-- WHAT THE TASK REQUIRES --
Each line below from the one containing "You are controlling" through the one containing "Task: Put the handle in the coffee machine" is to be given again exactly, and no line outside that span.

DATASET SECTION: Begin

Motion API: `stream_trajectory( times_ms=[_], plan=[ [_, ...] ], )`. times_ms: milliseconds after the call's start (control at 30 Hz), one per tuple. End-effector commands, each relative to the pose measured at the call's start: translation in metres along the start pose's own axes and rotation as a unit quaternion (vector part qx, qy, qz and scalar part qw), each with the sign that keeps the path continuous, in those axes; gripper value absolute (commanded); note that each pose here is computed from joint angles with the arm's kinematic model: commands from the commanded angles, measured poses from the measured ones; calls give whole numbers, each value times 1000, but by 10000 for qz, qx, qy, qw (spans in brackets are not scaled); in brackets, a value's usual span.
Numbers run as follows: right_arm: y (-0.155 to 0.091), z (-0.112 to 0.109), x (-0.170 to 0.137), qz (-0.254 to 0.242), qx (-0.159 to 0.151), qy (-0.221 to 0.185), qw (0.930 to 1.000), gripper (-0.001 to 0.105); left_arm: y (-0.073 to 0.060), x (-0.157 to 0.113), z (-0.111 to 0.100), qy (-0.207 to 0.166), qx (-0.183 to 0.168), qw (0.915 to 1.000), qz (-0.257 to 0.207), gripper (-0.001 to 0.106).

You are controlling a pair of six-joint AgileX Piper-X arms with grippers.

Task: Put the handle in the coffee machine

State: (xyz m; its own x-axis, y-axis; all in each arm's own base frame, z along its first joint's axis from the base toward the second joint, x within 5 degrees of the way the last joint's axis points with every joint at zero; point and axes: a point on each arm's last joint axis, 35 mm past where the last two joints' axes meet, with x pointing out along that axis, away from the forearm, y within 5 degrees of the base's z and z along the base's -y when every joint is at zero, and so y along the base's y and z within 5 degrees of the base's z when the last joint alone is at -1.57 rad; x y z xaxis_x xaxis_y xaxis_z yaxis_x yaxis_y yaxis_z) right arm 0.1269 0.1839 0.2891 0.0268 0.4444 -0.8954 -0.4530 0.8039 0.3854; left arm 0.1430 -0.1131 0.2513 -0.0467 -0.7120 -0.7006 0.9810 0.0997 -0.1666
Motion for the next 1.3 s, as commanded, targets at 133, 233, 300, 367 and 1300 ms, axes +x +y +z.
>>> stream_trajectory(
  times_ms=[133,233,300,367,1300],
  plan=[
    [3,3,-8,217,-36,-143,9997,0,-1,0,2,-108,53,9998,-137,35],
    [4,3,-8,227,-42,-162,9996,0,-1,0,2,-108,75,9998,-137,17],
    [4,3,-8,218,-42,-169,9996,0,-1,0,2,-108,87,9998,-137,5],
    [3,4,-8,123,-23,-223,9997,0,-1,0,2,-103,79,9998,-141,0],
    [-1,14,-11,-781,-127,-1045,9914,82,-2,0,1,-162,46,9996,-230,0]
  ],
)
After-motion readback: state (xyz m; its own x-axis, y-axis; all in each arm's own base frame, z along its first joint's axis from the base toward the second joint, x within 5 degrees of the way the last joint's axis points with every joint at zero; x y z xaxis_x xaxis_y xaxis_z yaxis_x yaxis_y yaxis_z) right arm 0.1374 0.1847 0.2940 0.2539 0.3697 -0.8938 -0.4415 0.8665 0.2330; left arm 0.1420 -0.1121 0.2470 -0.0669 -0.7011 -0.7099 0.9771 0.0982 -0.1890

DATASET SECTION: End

-- SOLUTION FOR THIS EXERCISE --
You are controlling a pair of six-joint AgileX Piper-X arms with grippers.

Task: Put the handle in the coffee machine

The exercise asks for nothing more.